Exercise requirements:
From the line with "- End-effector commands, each" through the line with "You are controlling", inclusive, return each line of the data below exactly and leave the rest out.

Records for the task:
====================
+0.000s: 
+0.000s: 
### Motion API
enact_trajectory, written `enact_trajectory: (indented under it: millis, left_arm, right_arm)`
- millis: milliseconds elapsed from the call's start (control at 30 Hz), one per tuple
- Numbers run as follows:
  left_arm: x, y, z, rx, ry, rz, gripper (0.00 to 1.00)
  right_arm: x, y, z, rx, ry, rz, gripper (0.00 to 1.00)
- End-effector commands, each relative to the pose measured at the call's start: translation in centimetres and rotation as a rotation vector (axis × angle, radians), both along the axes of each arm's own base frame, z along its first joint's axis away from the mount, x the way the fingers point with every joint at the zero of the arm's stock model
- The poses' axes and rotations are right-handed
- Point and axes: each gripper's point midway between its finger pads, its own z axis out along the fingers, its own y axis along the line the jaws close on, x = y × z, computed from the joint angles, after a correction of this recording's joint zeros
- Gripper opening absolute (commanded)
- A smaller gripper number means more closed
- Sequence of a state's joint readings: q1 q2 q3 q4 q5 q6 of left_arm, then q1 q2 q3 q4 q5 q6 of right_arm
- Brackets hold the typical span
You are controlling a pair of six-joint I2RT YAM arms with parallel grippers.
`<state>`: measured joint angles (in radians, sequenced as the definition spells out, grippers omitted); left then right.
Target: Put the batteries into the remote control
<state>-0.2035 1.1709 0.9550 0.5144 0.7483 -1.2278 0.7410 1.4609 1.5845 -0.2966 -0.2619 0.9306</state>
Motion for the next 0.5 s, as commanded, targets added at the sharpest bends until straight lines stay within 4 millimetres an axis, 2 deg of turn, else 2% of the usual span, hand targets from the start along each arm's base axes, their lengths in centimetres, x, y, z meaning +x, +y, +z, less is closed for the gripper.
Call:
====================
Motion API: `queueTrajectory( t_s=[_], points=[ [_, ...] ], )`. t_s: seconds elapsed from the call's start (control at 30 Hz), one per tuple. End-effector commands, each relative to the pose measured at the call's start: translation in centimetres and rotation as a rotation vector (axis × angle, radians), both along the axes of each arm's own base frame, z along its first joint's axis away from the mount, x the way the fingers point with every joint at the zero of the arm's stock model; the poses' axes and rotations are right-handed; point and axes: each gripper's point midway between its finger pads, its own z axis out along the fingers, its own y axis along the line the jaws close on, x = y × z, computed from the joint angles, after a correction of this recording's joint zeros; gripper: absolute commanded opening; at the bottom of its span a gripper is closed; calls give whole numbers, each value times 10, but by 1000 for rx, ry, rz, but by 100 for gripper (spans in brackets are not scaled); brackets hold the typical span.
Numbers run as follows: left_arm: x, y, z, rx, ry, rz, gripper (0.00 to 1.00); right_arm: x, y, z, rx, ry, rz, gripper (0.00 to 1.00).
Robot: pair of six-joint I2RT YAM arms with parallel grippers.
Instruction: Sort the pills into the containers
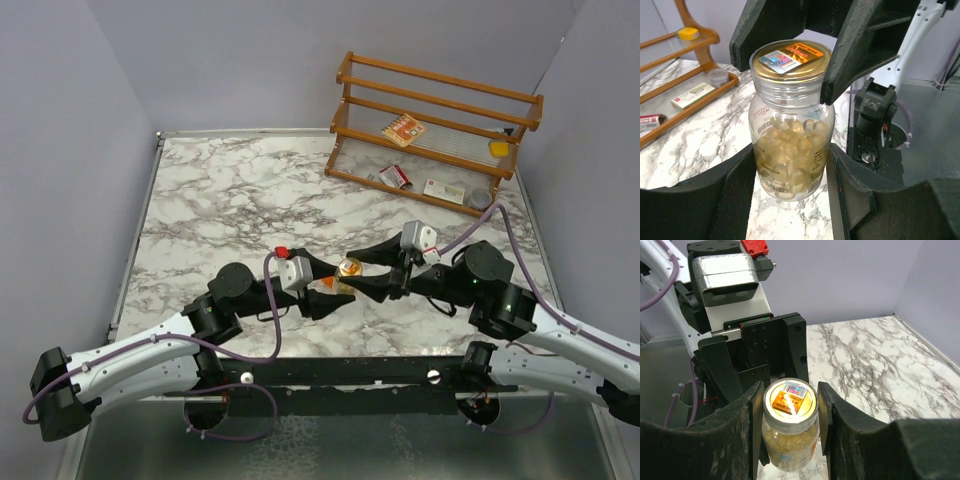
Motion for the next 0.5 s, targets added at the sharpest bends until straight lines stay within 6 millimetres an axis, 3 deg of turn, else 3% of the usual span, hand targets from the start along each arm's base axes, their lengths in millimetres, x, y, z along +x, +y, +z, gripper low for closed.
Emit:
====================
Solution to this task:
- End-effector commands, each relative to the pose measured at the call's start: translation in centimetres and rotation as a rotation vector (axis × angle, radians), both along the axes of each arm's own base frame, z along its first joint's axis away from the mount, x the way the fingers point with every joint at the zero of the arm's stock model
- The poses' axes and rotations are right-handed
- Point and axes: each gripper's point midway between its finger pads, its own z axis out along the fingers, its own y axis along the line the jaws close on, x = y × z, computed from the joint angles, after a correction of this recording's joint zeros
- Gripper opening absolute (commanded)
- A smaller gripper number means more closed
- Sequence of a state's joint readings: q1 q2 q3 q4 q5 q6 of left_arm, then q1 q2 q3 q4 q5 q6 of right_arm
- Brackets hold the typical span
You are controlling a pair of six-joint I2RT YAM arms with parallel grippers.

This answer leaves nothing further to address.